====== THE DATA ======

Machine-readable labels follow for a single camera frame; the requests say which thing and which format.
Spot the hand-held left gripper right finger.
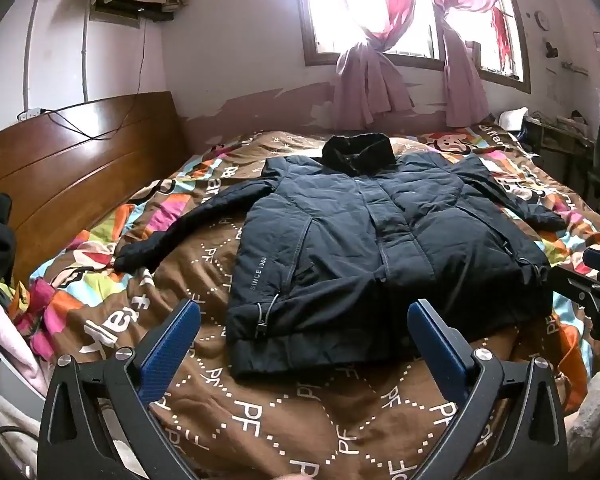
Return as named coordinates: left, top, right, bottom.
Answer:
left=407, top=299, right=568, bottom=480

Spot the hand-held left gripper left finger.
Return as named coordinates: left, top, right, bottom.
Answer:
left=39, top=299, right=203, bottom=480

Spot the black padded jacket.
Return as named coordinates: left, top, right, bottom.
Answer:
left=115, top=132, right=568, bottom=381

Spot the brown printed blanket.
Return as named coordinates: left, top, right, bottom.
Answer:
left=0, top=120, right=600, bottom=480

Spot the cluttered desk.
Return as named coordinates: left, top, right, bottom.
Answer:
left=525, top=114, right=596, bottom=171

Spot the white bag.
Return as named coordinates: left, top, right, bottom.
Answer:
left=497, top=110, right=526, bottom=134

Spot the pink cloth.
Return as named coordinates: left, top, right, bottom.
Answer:
left=0, top=287, right=46, bottom=396

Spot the wooden headboard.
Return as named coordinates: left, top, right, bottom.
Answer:
left=0, top=91, right=191, bottom=286

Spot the narrow pink curtain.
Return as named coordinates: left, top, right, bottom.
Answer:
left=425, top=0, right=491, bottom=128

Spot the wide pink curtain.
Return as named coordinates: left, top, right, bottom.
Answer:
left=310, top=0, right=418, bottom=129

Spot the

======

* _DESCRIPTION OF THE TASK_:
Across the entries above, find each line with the word "Spot" and please copy it out.

* _RESULT OF THIS EXERCISE_:
Spot the hand-held left gripper right finger.
Spot the hand-held left gripper left finger.
Spot the black padded jacket.
Spot the brown printed blanket.
Spot the cluttered desk.
Spot the white bag.
Spot the pink cloth.
Spot the wooden headboard.
Spot the narrow pink curtain.
Spot the wide pink curtain.
Spot the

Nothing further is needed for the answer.